__TRY IT__. Below is a listing. Write out exactly its lines between the one holding "Surface normal: the" and the one holding "(366, 449): -0.37, 0.48", inclusive.
BEGIN EXTRACTED ENTRIES
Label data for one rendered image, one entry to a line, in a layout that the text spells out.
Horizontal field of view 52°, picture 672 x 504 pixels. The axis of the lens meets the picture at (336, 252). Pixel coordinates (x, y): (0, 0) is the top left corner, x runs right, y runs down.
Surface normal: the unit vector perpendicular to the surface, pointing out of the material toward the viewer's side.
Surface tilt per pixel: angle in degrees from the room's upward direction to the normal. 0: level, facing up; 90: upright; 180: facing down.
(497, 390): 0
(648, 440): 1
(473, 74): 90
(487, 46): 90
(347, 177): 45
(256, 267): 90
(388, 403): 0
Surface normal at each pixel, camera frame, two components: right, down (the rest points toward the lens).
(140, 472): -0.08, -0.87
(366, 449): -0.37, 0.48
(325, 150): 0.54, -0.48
END EXTRACTED ENTRIES
__WRITTEN RESPONSE__.
Surface normal: the unit vector perpendicular to the surface, pointing out of the material toward the viewer's side.
Surface tilt per pixel: angle in degrees from the room's upward direction to the normal. 0: level, facing up; 90: upright; 180: facing down.
(497, 390): 0
(648, 440): 1
(473, 74): 90
(487, 46): 90
(347, 177): 45
(256, 267): 90
(388, 403): 0
Surface normal at each pixel, camera frame, two components: right, down (the rest points toward the lens).
(140, 472): -0.08, -0.87
(366, 449): -0.37, 0.48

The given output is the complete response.